Our long-term goal is to reverse-engineer the human brain in order to understand how a system can construct the complex phenomenon that we call vision.
Many approaches to vision focus on the static aspects of vision and analyze how the three-dimensional structure of the world is estimated from the two-dimensional images on the retina. However, due to the movements of the observer, movements of the eyes, and the movements of objects, it is clear that natural vision is highly dynamic, as emphasized by various researchers such as Joseph Ternus, Gunnar Johansson, and James J. Gibson. The projection of the three-dimensional world on our retinae (proximal stimulus) undergoes complex real-time changes that are dependent on both the properties of our environment (distal stimulus) and our own movements.
REFERENCE-FRAMES AND THE METRIC OF VISUAL REPRESENTATIONS
Thus, the visual system needs to select in real-time appropriate reference-frames and metrics in order to disentangle the properties of the environment from those that result from our own actions.

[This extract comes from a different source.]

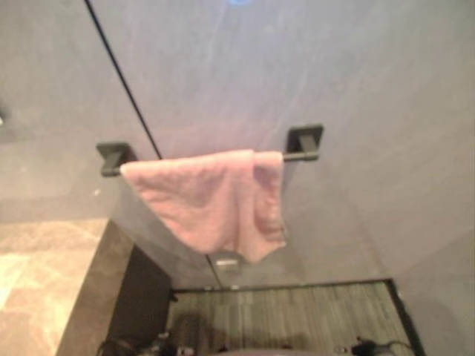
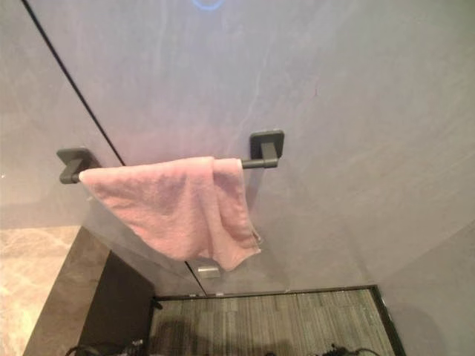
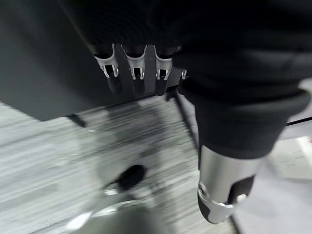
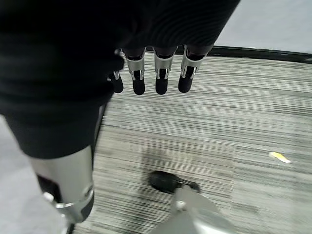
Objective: Put brush and paste in cup on sink, flatten towel.
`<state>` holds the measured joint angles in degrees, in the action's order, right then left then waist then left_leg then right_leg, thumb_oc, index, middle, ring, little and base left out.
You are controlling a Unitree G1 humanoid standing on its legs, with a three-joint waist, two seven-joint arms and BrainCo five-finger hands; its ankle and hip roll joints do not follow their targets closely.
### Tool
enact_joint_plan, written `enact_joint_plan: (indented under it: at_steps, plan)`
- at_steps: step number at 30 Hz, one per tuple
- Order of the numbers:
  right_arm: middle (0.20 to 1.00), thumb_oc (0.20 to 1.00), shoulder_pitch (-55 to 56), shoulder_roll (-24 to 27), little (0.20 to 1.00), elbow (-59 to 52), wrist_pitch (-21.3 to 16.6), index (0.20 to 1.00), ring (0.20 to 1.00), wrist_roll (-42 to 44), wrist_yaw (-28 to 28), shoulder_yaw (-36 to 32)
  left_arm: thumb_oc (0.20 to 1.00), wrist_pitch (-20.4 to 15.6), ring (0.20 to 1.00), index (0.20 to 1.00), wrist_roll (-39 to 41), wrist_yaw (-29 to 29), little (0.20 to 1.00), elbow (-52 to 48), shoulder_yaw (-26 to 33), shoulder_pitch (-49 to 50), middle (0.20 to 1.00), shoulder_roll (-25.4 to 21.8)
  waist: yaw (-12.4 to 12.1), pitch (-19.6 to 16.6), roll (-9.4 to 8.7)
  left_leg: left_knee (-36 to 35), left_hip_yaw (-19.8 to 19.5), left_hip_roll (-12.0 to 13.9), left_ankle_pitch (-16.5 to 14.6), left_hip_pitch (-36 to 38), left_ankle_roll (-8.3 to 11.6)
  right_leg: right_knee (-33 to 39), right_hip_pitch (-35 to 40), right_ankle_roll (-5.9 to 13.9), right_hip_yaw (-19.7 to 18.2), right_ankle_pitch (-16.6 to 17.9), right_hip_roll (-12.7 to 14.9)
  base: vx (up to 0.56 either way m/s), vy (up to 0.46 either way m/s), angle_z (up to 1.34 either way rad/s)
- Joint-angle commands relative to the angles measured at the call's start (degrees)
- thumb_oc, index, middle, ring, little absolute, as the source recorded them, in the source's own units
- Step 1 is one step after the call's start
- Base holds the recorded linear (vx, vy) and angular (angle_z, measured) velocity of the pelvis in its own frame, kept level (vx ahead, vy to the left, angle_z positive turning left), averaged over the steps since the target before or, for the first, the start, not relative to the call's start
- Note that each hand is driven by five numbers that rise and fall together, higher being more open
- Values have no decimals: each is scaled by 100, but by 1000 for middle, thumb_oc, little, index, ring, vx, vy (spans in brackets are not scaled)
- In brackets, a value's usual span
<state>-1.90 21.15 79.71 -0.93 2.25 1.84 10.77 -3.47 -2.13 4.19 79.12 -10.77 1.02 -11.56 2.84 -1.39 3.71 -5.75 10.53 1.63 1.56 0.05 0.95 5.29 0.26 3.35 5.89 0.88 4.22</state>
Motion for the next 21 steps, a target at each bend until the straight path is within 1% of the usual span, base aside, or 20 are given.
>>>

Retinotopy, the initial representation in the visual system: The optics of the eyes map the three-dimensional environment into two-dimensional images on the retina. These two-dimensional representations, known as retinotopy, are preserved in early visual areas in the cortex.
EXAMPLE OF RETINOTOPY: Spatially neighboring stimuli are mapped on neighboring regions in early visual cortex. Top panels: Stimuli viewed by the observer; bottom panels: Areas activated by each stimulus (color coded) in early visual cortex.